Search code examples
powershellcharacter-encodingstdoutsubinacl

Powershell Subinacl.exe Double-Spaced Output, inability to capture summary information (statistics)

I try to run the following script on a remote machine, from the first line I get the normal output, "Command was successful" or something like that. For the second one it seems that its working, but the output its spaced and its not full, there are like 4 lines of output missing.

# This works as expected.
$output = Invoke-Command -ComputerName ServerName -ScriptBlock {auditpol /set /subcategory:"Registry" /success:enable /failure:enable}
# This creates double-spaced output and is missing the last 3 output lines.
$output = Invoke-Command -ComputerName ServerName -ScriptBlock {Subinacl.exe /verbose=1 /keyreg "HKEY_LOCAL_MACHINE\SYSTEM\Path" /sallowdeny="everyone"=SCD}

I want this output for the second code line: 

SYSTEM\Path : delete Audit ACE 0 \everyone
SYSTEM\Path : new ace for \everyone
HKEY_LOCAL_MACHINE\SYSTEM\Path : 2 change(s)


Elapsed Time: 00 00:00:00
Done:        1, Modified        1, Failed        0, Syntax errors        0
Last Done  : HKEY_LOCAL_MACHINE\SYSTEM\Path

But instead I get:

S Y S T E M \ P a t h   :   d e l e t e   A u d i t   A C E   0   \ e v e r y o n e 

 S Y S T E M \ P a t h   :   n e w   a c e   f o r   \ e v e r y o n e 

 H K E Y _ L O C A L _ M A C H I N E \ S Y S T E M \ P a t h   :   2   c h a n g e ( s )
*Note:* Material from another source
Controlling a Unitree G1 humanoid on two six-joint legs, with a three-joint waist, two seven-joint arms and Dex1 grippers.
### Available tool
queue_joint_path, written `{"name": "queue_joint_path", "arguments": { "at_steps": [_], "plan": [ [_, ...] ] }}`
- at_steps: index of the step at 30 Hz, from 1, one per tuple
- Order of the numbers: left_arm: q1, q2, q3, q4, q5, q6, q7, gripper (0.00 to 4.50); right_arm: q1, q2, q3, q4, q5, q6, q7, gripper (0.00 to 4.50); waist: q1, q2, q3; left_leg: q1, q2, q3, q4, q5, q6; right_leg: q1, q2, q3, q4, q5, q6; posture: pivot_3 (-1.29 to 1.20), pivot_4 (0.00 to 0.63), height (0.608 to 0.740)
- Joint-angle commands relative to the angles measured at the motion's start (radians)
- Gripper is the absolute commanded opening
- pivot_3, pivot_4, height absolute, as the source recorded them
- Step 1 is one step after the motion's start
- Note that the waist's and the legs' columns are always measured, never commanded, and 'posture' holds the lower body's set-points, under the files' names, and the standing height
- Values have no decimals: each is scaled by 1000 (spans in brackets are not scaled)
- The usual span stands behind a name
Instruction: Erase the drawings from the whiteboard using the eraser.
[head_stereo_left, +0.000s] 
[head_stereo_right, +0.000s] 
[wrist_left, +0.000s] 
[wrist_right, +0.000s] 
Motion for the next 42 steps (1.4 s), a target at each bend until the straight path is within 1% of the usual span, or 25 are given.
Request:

Without the last 3 lines, which I want to see. I tried change the Output Encoding to Unicode or UTF8 but are not working. Any other solutions?

Solution

  • There are two unrelated problems:

    • (a) subinacl.exe produces UTF-16LE-encoded output.

    • (b) Its on-by-default /statistic option seems to write directly to the console, bypassing stdout, and therefore cannot be captured - or at least not easily; do tell us if you know how.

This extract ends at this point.